Data to use START

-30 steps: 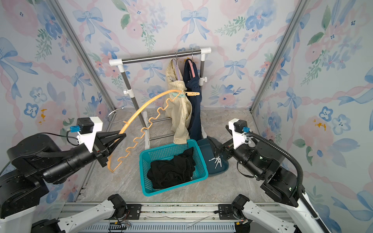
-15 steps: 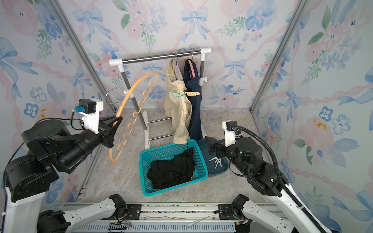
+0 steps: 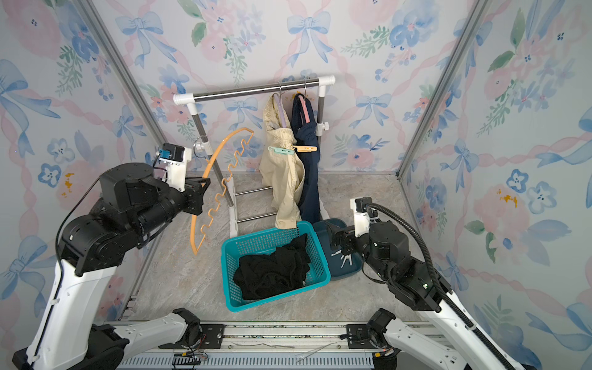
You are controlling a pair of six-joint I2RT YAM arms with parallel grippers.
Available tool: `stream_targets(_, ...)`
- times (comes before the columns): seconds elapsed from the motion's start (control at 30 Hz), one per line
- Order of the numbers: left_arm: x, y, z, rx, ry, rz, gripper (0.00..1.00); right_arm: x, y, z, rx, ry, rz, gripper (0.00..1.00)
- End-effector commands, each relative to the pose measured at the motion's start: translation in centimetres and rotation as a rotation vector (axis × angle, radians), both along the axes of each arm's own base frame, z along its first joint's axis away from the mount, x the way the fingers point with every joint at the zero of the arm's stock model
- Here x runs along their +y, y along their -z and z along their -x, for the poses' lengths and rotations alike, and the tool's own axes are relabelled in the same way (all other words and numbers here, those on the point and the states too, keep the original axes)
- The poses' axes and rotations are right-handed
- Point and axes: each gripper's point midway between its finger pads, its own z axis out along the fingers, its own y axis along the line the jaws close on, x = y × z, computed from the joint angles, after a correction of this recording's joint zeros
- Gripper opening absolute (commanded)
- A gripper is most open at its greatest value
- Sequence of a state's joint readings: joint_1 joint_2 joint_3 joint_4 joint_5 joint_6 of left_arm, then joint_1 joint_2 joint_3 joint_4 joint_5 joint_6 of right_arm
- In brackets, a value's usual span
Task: Remove the clothespins securing shorts to the hanger
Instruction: Place the hanger on the clothesline.
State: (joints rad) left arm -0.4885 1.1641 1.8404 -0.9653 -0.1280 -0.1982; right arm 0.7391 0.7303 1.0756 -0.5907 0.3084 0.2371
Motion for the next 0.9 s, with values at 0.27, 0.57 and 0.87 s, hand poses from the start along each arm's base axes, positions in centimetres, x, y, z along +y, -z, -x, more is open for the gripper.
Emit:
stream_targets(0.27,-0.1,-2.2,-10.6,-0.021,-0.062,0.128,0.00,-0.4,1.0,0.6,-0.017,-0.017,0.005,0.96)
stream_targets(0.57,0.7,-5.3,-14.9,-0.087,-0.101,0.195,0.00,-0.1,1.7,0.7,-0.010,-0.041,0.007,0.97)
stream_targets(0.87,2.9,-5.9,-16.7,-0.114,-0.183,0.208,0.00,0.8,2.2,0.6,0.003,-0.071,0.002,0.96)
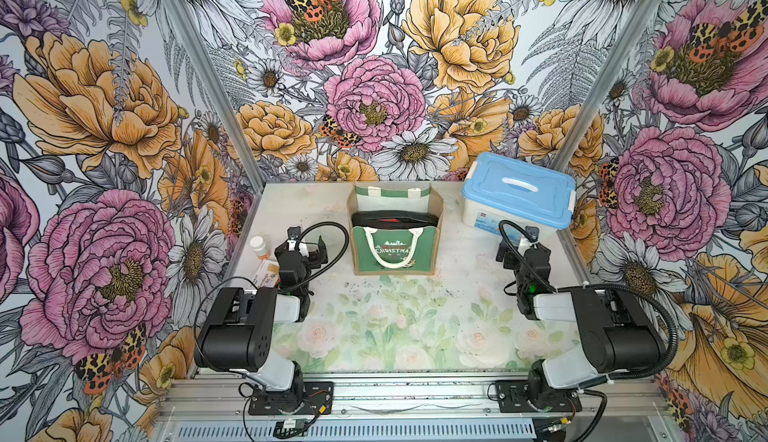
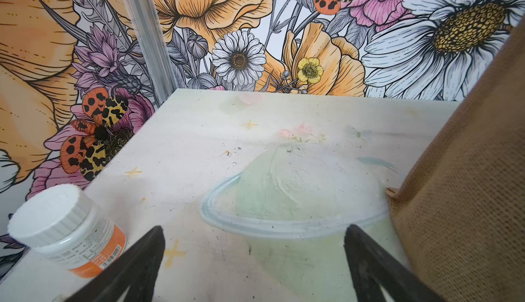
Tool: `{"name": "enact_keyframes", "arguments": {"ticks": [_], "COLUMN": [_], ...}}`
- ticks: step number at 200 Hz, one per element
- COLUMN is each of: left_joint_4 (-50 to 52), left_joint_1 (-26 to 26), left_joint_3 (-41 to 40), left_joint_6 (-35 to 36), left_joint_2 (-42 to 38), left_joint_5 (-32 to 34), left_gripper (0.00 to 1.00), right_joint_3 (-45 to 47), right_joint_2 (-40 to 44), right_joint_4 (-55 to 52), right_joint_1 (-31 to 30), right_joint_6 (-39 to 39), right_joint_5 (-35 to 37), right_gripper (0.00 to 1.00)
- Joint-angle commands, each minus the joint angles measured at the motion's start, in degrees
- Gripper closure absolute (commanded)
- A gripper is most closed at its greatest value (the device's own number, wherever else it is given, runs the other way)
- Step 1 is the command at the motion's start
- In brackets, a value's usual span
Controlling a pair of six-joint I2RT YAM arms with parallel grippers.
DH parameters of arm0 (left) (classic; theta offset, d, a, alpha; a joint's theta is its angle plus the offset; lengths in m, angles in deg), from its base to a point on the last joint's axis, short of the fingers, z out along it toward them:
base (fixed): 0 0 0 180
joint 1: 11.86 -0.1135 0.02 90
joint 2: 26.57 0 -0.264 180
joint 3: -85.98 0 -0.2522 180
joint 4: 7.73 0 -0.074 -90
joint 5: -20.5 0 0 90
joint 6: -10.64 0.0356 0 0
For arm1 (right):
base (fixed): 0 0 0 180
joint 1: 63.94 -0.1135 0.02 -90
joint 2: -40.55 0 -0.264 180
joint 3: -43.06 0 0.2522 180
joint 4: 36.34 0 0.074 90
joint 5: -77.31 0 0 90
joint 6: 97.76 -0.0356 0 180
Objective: Remove the ping pong set from the canvas bag
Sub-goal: Pick up the ping pong set from the canvas bag.
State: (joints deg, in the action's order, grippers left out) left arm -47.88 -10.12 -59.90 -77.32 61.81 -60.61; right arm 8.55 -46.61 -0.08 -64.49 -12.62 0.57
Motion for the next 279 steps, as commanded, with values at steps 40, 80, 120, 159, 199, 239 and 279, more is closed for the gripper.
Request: {"name": "enact_keyframes", "arguments": {"ticks": [40,80,120,159,199,239,279], "left_joint_4": [-0.32,-0.32,-2.34,-5.68,2.59,17.4,35.63], "left_joint_1": [-0.5,-0.73,-1.03,-1.74,-1.91,-2.51,-4.82], "left_joint_3": [0.8,0.82,-0.29,-2.01,-0.5,5.06,16.27], "left_joint_6": [0.42,0.27,0.33,0.03,-0.23,-0.9,-3.35], "left_joint_2": [0.22,0.22,0.13,-0.41,-6.23,-13.31,-13.06], "left_joint_5": [-2.91,-3.34,-4.52,-6.17,-6.91,-7.7,-10.38], "left_gripper": [0.01,0.01,0.01,0.01,0.01,0.01,0.02], "right_joint_3": [-0.54,0.1,0.57,1.24,-0.36,-10.4,-32.46], "right_joint_2": [-0.1,0.14,0.32,1.9,7.06,11.44,8.32], "right_joint_4": [1.64,2.67,3.52,3.42,-3.95,-24.84,-60.94], "right_joint_1": [-0.14,-0.1,-0.09,-0.23,-0.32,-0.76,-1.5], "right_joint_6": [0.29,0.41,0.61,0.7,0.64,-4.51,-22.76], "right_joint_5": [-1.24,-1.64,-2.0,-2.12,-1.58,7.24,19.86], "right_gripper": [0.0,0.0,0.01,0.01,0.0,0.01,0.0]}}
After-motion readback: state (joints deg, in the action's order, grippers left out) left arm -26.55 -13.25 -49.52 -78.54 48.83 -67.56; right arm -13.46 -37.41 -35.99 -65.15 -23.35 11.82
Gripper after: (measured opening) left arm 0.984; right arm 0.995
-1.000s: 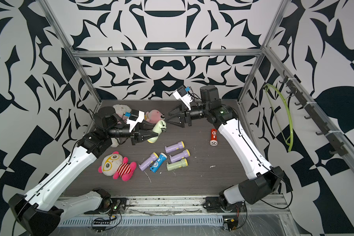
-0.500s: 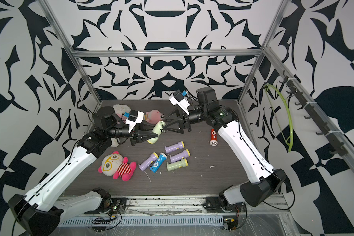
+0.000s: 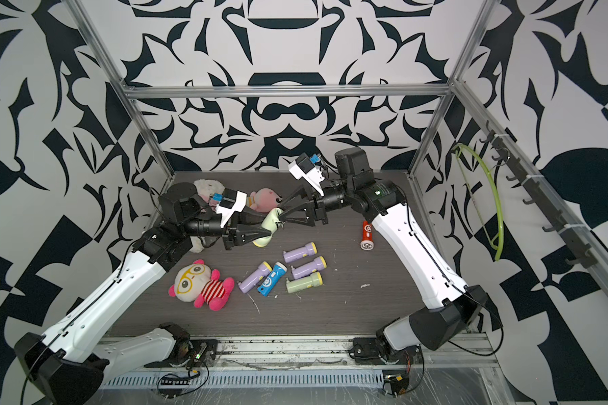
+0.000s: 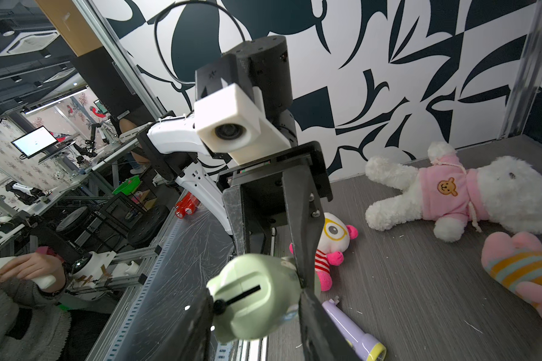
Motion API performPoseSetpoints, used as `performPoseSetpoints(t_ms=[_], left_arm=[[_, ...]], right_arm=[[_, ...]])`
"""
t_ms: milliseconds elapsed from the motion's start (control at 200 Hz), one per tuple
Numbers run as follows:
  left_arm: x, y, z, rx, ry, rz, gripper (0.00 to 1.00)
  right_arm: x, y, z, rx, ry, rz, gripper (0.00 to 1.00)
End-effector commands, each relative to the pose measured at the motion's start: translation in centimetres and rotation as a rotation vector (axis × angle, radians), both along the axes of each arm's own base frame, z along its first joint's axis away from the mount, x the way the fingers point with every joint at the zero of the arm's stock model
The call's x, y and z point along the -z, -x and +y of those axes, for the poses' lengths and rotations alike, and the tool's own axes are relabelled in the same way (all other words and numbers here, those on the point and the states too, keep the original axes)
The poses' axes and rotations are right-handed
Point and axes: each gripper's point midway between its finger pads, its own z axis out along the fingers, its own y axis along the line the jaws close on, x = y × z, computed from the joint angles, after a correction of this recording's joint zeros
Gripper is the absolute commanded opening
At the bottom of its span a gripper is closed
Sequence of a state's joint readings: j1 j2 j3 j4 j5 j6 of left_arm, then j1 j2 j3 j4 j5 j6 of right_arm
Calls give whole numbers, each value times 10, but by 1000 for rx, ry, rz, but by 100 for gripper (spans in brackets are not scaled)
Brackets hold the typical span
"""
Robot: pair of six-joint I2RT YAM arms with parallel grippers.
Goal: Close the plug at the bottom of the flashlight
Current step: Close the plug of the flashlight.
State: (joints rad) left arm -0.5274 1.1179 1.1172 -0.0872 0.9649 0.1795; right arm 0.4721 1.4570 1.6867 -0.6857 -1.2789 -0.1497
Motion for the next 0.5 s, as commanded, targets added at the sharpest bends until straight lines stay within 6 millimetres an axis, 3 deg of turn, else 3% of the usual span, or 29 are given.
performPoseSetpoints(t_ms=[0, 295, 495], left_arm=[[-18, 5, 1, 23, 33, -46, 0], [-18, 6, 0, 37, 34, -42, 0], [-18, 6, 0, 38, 33, -41, 0]], right_arm=[[-16, 6, -1, -21, -33, -49, 44], [-14, 5, 1, -30, -30, -35, 31], [-13, 4, 2, -37, -26, -23, 29]])
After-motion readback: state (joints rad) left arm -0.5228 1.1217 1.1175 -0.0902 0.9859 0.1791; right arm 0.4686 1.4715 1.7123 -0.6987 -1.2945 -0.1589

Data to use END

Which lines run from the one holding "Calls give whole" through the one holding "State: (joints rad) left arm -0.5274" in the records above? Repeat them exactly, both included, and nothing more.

Calls give whole numbers, each value times 10, but by 1000 for rx, ry, rz, but by 100 for gripper (spans in brackets are not scaled)
Brackets hold the typical span
"""
Robot: pair of six-joint I2RT YAM arms with parallel grippers.
Goal: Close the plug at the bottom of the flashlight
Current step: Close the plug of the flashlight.
State: (joints rad) left arm -0.5274 1.1179 1.1172 -0.0872 0.9649 0.1795; right arm 0.4721 1.4570 1.6867 -0.6857 -1.2789 -0.1497

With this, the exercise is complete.